Governor Nathan Deal has said he will sign the bill as long as it contains a referendum option, which it does.

He says he won’t stand in the way of local control.

"I’m not going to tell local governments what to do. I certainly do not encourage them one way or the other. I simply view this as an issue local government has a better feel for and local people have an opportunity to express their wishes."

The Georgia Christian Coalition lobbied against the bill early in the session. But when it passed the Senate last month, the coalition's president, Jerry Luquire said he would not fight it in the House because he was confident it would pass.

Proponents of the bill have said the issue is convenience.

Horace Hamilton, a vice president with the Kroger supermarket chain in Atlanta, testified before the House Regulated Industries committee. He said ten percent of the chain’s customers only shop on Sunday.

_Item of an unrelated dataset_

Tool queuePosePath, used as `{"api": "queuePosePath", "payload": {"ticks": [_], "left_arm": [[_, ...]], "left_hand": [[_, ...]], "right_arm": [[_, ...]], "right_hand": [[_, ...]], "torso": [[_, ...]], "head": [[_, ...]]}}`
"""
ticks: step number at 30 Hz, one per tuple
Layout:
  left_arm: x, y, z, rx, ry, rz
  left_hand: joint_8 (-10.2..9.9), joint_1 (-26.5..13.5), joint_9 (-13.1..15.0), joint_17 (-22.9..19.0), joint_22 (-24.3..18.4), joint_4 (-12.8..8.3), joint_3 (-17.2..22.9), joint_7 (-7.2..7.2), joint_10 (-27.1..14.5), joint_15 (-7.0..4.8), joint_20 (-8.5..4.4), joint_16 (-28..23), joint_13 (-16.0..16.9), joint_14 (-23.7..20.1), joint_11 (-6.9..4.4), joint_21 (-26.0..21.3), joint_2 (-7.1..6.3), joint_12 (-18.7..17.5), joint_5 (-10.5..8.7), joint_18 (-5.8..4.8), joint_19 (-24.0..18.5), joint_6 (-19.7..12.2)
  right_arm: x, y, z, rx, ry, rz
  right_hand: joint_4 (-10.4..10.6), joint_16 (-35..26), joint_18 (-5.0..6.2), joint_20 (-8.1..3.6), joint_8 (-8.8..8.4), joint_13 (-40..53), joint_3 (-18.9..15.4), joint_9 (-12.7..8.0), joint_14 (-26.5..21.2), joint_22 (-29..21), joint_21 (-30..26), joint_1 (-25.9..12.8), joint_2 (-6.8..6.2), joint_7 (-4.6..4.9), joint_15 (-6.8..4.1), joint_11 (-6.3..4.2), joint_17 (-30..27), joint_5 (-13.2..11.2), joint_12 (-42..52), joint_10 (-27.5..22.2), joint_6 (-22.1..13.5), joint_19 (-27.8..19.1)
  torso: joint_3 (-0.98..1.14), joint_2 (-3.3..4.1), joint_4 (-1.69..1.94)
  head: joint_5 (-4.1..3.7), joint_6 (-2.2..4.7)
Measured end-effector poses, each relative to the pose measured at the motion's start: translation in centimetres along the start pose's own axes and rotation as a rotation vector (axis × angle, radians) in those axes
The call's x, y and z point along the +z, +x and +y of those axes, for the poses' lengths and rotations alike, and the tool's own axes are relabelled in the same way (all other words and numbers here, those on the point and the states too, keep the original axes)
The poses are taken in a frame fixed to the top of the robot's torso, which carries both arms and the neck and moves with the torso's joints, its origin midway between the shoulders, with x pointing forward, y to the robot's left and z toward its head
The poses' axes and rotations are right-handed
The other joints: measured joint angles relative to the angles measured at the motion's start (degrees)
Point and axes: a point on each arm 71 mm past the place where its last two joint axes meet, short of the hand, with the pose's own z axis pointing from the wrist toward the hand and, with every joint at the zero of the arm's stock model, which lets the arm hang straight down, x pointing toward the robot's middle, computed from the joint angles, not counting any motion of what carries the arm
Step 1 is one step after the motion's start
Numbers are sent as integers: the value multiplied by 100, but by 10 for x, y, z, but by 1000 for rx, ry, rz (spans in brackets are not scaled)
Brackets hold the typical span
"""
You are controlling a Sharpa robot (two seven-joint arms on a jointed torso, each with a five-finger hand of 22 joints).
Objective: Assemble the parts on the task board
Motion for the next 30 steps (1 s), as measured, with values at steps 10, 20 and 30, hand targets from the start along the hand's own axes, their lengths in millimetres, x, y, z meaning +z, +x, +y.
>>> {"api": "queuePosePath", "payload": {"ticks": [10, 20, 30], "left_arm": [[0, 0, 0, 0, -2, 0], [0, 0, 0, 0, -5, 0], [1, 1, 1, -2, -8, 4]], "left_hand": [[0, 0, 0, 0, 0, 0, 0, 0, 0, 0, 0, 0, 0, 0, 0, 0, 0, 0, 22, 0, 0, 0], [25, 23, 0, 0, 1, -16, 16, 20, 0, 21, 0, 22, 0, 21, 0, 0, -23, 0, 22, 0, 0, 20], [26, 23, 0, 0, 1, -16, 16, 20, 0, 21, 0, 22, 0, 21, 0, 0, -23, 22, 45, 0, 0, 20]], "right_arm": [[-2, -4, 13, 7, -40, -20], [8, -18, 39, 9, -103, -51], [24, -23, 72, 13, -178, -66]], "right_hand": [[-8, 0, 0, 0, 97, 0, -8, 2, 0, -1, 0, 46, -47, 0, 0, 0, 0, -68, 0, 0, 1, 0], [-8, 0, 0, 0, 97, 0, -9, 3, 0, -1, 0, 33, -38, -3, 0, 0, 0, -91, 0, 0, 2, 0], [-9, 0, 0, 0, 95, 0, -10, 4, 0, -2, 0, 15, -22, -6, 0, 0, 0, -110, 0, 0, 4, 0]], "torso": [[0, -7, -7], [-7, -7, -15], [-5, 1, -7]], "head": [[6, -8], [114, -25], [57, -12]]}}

And that's what motivated him to support the bill.

“I don’t necessarily know if we will make any more money," he said after the committee meeting. "We will just make it easier for our customers to shop for all of the items we sell when they want to.”

Working moms rallied for the measure, saying Sunday is their day to do all of their grocery shopping, and they said that should include a bottle of wine if they so choose.

Assuming the Governor signs the bill, Sunday sales measures could be on ballots as soon as this fall.